Extermínio 3: A Evolução marca o reencontro de Danny Boyle e Alex Garland com o universo que ambos ajudaram a construir em Extermínio (no original Extermínio, de 2002), e reconfigura esse imaginário com outras ferramentas e um novo contexto histórico. Mais do que uma continuação tardia, o filme se articula como uma reflexão visual e narrativa sobre o que persiste — ou apodrece — quando o tecido simbólico de uma sociedade é corroído.
A Grã-Bretanha da nova trama é um território devastado, tanto literal quanto metaforicamente. Após décadas da proliferação do vírus que transforma seres humanos em criaturas tomadas por fúria, o país se vê isolado do restante do mundo, que, segundo informa um letreiro inicial, já conseguiu controlar a crise. A metáfora não poderia ser mais explícita: o vírus é britânico, o problema é interno, o colapso é autoinfligido. A alegoria do Brexit emerge com força, mas é apenas uma das camadas de um discurso que questiona o ideal de pureza, a nostalgia como projeto de futuro e os limites éticos da reconstrução.

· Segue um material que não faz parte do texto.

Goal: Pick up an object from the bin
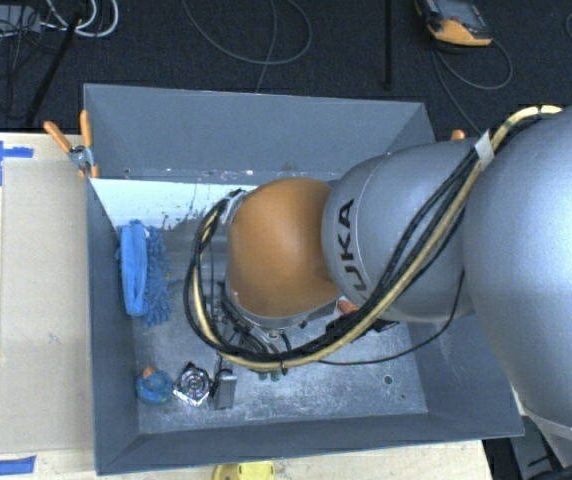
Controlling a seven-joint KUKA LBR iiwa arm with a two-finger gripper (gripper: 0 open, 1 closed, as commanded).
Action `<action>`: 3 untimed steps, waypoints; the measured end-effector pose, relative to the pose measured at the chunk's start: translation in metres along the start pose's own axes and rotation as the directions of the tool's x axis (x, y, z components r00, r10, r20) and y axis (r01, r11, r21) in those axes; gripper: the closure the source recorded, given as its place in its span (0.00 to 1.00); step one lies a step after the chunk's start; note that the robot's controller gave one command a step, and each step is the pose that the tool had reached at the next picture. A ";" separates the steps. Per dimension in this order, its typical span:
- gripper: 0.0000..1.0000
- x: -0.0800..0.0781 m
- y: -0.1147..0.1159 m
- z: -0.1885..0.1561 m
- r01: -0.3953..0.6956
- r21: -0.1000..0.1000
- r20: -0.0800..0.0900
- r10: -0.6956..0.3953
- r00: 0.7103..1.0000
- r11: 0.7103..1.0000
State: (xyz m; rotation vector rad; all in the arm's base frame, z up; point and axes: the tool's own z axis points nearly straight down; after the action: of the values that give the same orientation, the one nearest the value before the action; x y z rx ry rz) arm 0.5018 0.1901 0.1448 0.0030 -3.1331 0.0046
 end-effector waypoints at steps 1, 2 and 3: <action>0.00 -0.002 0.000 -0.004 -0.004 -0.003 0.006 0.004 1.000 1.000; 0.00 -0.005 0.016 0.065 0.023 -0.004 0.012 -0.023 1.000 1.000; 0.00 0.001 0.012 0.038 -0.268 -0.001 0.002 0.268 0.963 0.963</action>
Offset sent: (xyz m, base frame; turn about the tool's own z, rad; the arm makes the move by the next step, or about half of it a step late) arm 0.0026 0.0178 -0.0748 -0.0276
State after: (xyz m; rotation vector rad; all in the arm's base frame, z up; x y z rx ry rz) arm 0.5007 0.2017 0.1066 -0.4214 -3.1074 0.0050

A ilha onde boa parte da história se passa representa, em miniatura, uma utopia regressiva: autossuficiente, pastoral, sustentada por papéis de gênero rígidos e um ethos de vigilância permanente. Homens forjam flechas, caçam infectados e patrulham os limites do território; mulheres cuidam da casa, das crianças e da “normalidade”. O modo de vida idealizado por esse grupo de sobreviventes é menos um renascimento do que uma tentativa de repetir um passado mitificado. Mas Boyle e Garland são implacáveis: esse paraíso rural logo se revela claustrofóbico, autoritário e emocionalmente exaurido.
Spike, o garoto de 12 anos que protagoniza o filme, é o veículo para essa revelação. Interpretado com precisão por Alfie Williams, ele é empurrado pelo pai (Aaron Taylor-Johnson) à maturidade violenta exigida pelo novo mundo. A mãe (Jodie Comer), doente e à margem da comunidade, representa outra possibilidade de olhar: melancólica, dissociada da lógica da força, ela encarna a lembrança do que foi perdido — ou do que nunca existiu.

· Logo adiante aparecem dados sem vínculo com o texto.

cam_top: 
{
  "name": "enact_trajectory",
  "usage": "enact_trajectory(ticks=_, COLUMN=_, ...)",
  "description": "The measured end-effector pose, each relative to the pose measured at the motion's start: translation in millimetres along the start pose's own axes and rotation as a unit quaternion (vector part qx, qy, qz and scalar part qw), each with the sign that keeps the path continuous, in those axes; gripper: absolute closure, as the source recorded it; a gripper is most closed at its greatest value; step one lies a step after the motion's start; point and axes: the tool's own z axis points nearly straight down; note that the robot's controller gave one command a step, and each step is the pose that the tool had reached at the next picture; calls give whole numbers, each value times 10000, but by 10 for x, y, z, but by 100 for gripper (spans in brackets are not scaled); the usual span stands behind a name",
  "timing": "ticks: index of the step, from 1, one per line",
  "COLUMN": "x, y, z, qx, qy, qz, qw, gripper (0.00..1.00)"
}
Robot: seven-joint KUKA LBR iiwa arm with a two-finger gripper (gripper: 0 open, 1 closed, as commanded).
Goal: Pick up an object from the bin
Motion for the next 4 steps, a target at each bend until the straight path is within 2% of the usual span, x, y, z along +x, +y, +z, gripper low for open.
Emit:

A Grã-Bretanha da nova trama é um território devastado, tanto literal quanto metaforicamente. Após décadas da proliferação do vírus que transforma seres humanos em criaturas tomadas por fúria, o país se vê isolado do restante do mundo, que, segundo informa um letreiro inicial, já conseguiu controlar a crise.
Visualmente, Extermínio 3 retoma a força estética do original. Com a fotografia de Anthony Dod Mantle, a paisagem rural britânica se converte em espaço liminar, entre o sublime e o ameaçador. O uso pontual de trechos de noticiários antigos e do filme Henrique V (1944), de Laurence Olivier, acrescenta uma camada de comentário histórico: a Inglaterra heroica do passado, reencenada como teatro de sombras, contrapõe-se à distopia melancólica do presente.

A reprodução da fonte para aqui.